→ What the task requires:
Print exactly the lines below between the line holding "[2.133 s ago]" and the line holding "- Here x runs", inclusive, and nothing more.

======== Working data

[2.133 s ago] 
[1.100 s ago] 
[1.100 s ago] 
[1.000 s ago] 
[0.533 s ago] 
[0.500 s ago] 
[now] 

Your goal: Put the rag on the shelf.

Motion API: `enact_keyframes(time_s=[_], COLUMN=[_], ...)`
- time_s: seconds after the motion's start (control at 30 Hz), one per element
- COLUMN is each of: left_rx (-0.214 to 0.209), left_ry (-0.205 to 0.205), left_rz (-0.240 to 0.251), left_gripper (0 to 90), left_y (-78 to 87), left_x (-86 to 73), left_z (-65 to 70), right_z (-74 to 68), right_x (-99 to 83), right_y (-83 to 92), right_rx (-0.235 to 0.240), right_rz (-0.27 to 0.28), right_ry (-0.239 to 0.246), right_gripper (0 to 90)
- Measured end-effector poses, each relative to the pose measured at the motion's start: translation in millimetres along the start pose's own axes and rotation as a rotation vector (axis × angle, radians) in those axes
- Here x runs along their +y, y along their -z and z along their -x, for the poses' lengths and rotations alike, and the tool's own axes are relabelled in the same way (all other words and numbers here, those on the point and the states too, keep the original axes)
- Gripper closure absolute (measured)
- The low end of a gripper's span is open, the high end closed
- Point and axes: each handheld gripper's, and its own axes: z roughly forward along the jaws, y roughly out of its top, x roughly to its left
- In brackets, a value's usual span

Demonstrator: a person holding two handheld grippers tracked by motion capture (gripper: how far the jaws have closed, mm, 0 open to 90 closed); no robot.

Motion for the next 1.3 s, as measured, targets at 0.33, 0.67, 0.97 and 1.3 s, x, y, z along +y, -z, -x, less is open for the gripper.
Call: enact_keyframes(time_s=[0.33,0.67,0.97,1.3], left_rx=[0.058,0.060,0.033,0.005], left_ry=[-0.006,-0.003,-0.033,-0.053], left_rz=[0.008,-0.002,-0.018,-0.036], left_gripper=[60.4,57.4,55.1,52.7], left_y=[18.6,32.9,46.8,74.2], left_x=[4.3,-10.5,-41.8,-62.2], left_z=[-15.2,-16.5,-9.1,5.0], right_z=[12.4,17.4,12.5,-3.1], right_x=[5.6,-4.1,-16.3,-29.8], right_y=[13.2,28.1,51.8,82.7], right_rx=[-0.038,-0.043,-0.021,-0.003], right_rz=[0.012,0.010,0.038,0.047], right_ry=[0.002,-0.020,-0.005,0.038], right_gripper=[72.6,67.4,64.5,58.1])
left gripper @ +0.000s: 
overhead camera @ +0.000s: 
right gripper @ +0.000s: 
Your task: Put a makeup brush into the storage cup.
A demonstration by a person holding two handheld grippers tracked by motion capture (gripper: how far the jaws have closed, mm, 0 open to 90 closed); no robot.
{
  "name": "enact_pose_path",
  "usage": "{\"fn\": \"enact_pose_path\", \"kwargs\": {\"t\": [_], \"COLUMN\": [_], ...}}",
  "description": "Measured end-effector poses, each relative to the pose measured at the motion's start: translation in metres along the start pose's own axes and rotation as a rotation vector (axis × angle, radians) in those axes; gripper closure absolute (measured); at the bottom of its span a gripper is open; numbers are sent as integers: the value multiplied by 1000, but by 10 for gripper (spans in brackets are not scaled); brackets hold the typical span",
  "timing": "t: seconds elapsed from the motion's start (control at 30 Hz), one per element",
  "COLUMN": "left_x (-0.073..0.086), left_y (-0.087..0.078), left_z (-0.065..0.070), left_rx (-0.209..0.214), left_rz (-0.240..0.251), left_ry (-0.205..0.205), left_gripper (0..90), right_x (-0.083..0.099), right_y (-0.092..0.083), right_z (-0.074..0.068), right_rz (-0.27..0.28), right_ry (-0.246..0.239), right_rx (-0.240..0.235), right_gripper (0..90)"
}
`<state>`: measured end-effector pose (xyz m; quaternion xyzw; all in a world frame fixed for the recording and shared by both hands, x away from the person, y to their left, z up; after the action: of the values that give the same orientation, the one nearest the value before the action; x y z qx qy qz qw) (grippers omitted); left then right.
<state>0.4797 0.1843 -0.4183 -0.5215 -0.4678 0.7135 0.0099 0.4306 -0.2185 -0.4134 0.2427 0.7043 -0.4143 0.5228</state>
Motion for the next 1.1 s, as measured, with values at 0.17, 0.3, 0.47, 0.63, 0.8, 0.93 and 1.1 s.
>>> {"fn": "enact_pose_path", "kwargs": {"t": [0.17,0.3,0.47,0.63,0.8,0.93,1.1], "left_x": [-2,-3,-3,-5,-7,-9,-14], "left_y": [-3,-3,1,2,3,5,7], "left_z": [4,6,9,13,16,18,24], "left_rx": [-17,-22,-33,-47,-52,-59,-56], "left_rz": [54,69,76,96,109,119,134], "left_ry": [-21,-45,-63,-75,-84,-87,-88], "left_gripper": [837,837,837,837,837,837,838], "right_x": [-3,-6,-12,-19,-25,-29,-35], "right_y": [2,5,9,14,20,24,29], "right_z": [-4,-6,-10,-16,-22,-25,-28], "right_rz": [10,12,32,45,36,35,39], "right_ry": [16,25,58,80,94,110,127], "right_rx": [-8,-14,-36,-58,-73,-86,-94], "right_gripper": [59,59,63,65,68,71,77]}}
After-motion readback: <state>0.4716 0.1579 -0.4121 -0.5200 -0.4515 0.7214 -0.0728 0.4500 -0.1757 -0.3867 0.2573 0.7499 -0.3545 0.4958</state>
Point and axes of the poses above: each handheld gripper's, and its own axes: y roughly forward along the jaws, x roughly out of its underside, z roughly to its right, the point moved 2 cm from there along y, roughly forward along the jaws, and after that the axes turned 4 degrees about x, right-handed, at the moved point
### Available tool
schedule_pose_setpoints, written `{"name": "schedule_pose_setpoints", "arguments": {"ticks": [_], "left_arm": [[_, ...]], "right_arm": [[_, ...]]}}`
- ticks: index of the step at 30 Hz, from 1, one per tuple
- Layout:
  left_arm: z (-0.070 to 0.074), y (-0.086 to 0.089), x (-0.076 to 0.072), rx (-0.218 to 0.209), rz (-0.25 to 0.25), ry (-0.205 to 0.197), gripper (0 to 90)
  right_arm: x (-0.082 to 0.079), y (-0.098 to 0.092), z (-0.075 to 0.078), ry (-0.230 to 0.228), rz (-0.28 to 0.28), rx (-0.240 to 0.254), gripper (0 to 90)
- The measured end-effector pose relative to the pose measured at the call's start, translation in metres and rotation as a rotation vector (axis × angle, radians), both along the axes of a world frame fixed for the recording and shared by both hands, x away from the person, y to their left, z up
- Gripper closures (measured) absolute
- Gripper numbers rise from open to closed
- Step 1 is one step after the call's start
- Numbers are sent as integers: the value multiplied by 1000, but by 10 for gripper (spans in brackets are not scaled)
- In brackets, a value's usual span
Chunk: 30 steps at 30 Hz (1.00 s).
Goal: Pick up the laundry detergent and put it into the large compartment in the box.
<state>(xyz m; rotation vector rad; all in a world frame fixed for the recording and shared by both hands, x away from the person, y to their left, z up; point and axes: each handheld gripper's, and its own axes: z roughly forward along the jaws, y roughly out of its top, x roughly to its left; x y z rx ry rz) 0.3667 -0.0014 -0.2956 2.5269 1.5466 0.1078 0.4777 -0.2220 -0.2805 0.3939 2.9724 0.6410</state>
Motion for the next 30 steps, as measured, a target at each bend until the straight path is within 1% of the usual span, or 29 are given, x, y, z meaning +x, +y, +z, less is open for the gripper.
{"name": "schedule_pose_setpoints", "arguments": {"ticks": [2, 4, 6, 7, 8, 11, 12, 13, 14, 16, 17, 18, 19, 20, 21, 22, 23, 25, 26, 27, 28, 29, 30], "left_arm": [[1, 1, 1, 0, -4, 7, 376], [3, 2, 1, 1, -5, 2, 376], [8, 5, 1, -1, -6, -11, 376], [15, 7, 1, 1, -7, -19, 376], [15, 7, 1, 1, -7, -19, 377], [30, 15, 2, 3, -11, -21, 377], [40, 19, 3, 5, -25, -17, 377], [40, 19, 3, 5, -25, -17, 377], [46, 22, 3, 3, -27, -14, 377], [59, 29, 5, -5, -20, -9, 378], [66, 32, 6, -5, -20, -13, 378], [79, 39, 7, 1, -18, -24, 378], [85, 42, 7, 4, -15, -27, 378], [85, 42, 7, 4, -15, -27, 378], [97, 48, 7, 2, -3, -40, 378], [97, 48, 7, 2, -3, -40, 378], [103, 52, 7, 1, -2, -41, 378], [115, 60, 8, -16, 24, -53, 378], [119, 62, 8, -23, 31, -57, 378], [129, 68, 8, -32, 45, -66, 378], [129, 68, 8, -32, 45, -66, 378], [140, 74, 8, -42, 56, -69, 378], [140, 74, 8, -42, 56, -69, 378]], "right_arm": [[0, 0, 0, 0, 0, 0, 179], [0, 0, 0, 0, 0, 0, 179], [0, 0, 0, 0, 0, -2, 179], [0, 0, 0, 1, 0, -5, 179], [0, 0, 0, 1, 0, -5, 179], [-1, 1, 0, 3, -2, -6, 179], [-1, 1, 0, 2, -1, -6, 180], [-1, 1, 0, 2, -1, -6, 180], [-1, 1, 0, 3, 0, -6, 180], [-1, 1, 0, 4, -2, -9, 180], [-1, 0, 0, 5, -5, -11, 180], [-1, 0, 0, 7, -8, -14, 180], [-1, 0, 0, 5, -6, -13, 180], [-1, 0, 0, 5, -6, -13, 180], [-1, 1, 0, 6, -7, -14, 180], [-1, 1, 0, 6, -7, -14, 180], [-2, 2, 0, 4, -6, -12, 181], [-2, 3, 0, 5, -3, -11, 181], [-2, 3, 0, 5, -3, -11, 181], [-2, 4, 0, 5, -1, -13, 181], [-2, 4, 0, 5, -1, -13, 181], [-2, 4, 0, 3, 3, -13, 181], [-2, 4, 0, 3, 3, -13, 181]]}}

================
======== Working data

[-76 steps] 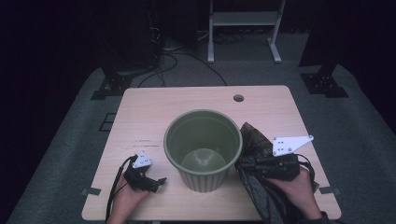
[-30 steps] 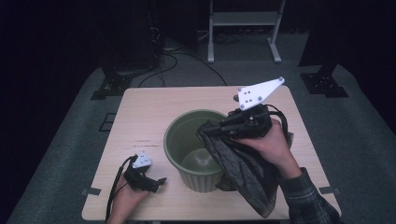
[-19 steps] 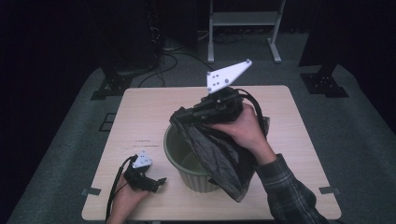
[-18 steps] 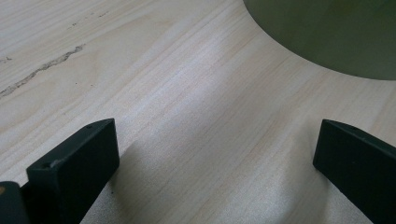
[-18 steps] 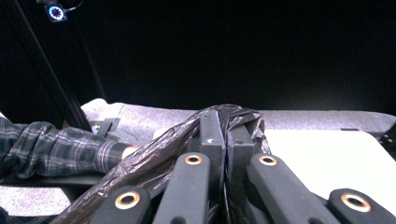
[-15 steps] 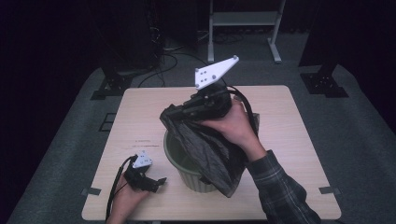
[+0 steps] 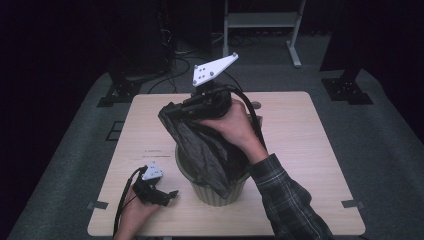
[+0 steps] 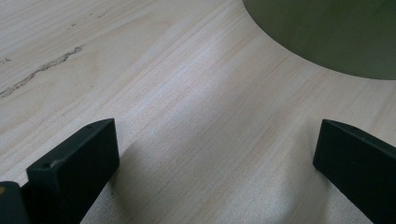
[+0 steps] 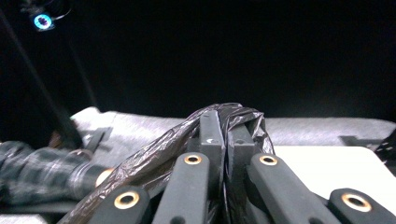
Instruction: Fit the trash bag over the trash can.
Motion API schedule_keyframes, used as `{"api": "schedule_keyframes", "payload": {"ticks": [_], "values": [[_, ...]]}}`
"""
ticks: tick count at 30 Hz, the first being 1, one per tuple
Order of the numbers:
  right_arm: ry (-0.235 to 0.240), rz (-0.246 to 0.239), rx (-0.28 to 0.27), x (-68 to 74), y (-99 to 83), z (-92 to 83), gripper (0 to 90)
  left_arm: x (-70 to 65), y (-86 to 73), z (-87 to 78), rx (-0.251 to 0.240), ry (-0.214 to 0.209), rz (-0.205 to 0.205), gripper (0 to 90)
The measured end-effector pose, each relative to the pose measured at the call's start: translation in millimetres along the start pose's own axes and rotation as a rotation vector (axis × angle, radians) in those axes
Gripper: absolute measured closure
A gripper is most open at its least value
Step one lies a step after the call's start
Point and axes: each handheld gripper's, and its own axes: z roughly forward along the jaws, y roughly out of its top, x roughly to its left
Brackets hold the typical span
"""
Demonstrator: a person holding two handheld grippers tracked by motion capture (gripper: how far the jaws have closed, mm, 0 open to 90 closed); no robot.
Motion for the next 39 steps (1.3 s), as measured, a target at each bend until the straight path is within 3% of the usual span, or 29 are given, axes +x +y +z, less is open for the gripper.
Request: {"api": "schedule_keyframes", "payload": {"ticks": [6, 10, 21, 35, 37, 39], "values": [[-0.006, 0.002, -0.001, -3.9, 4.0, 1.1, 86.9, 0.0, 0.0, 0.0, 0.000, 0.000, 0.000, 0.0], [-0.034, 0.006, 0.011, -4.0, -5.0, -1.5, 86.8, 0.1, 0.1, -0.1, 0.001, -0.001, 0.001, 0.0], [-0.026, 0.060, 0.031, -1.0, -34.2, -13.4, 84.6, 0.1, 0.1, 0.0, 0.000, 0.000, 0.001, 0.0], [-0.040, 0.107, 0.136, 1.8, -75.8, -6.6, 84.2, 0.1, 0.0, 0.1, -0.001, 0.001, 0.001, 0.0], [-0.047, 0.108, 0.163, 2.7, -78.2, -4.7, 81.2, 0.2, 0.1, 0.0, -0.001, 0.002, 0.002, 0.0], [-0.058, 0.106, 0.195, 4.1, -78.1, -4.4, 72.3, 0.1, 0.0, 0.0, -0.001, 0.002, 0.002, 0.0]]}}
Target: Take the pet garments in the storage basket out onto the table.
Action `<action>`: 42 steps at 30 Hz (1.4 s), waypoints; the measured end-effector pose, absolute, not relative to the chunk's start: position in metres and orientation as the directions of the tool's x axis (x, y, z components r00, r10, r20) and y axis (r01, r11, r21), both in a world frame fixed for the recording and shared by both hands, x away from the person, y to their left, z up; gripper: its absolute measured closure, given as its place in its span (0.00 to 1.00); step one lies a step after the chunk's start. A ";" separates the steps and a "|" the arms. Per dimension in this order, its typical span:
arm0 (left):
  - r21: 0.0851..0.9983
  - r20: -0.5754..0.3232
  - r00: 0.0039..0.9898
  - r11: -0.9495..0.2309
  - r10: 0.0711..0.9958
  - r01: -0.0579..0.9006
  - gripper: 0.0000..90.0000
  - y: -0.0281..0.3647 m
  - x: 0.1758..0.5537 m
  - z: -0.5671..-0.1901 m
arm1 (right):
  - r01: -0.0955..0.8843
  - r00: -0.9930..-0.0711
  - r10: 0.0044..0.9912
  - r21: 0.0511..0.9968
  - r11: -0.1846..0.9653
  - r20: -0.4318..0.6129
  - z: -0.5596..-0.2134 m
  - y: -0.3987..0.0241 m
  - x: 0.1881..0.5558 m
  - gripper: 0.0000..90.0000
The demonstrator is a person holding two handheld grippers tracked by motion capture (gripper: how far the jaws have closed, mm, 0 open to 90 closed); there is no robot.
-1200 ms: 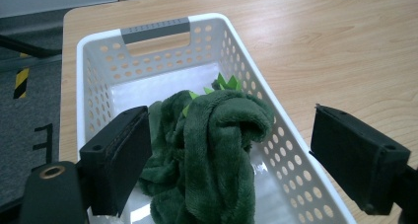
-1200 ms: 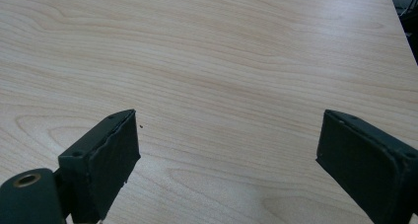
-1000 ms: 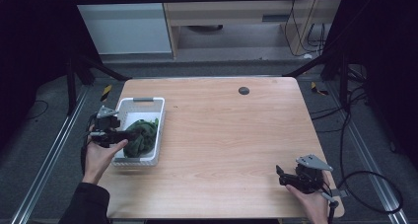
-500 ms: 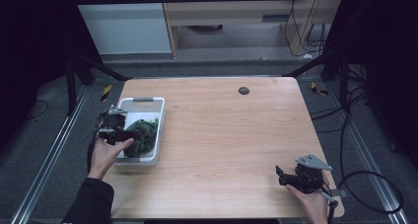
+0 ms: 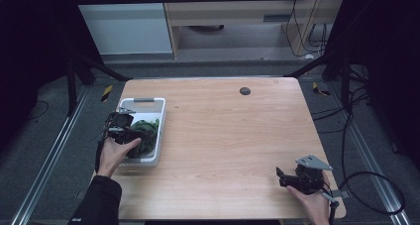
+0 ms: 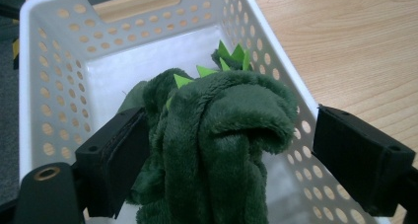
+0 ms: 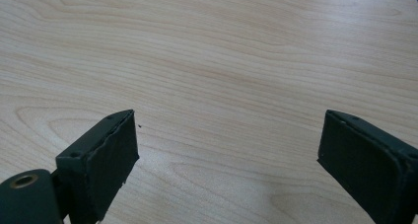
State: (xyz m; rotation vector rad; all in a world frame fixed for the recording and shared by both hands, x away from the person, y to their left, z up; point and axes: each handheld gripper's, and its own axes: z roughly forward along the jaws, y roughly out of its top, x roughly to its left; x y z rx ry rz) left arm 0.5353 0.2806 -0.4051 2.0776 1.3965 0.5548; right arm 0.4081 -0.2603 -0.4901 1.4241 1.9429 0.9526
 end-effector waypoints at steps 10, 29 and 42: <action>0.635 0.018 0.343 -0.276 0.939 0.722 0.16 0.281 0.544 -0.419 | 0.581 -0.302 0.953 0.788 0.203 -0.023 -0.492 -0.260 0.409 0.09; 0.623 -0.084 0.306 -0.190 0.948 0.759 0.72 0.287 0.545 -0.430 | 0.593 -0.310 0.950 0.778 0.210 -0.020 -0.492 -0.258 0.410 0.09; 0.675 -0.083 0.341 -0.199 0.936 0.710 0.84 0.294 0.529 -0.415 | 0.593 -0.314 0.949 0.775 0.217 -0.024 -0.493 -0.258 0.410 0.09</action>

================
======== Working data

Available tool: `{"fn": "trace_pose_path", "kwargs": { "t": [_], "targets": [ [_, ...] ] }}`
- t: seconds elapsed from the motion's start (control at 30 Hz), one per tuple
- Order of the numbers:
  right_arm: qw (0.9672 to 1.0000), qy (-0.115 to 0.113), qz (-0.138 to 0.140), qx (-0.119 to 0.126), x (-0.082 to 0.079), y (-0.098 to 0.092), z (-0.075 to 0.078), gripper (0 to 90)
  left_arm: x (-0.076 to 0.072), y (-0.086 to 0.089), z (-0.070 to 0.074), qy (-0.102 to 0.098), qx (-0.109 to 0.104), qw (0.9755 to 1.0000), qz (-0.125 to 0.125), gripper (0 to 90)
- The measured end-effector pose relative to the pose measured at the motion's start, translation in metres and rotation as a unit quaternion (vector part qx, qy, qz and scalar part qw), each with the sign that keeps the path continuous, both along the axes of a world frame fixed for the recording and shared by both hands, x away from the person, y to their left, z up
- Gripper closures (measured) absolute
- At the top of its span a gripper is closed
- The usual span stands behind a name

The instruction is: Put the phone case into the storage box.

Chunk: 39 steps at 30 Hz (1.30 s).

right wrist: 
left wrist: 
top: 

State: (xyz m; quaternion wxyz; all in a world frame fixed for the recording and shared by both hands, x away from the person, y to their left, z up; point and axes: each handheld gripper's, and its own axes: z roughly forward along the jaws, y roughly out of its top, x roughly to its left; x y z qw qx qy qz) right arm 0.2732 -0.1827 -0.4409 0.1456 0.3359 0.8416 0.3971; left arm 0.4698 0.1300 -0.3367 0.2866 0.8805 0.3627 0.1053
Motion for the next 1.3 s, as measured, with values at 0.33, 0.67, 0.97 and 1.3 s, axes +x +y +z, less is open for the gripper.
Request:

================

→ Answer to this exercise:
[2.133 s ago] 
[1.100 s ago] 
[1.100 s ago] 
[1.000 s ago] 
[0.533 s ago] 
[0.500 s ago] 
[now] 

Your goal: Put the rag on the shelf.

Motion API: `enact_keyframes(time_s=[_], COLUMN=[_], ...)`
- time_s: seconds after the motion's start (control at 30 Hz), one per element
- COLUMN is each of: left_rx (-0.214 to 0.209), left_ry (-0.205 to 0.205), left_rz (-0.240 to 0.251), left_gripper (0 to 90), left_y (-78 to 87), left_x (-86 to 73), left_z (-65 to 70), right_z (-74 to 68), right_x (-99 to 83), right_y (-83 to 92), right_rx (-0.235 to 0.240), right_rz (-0.27 to 0.28), right_ry (-0.239 to 0.246), right_gripper (0 to 90)
- Measured end-effector poses, each relative to the pose measured at the motion's start: translation in millimetres along the start pose's own axes and rotation as a rotation vector (axis × angle, radians) in those axes
- Here x runs along their +y, y along their -z and z along their -x, for the poses' lengths and rotations alike, and the tool's own axes are relabelled in the same way (all other words and numbers here, those on the point and the states too, keep the original axes)

This response is done.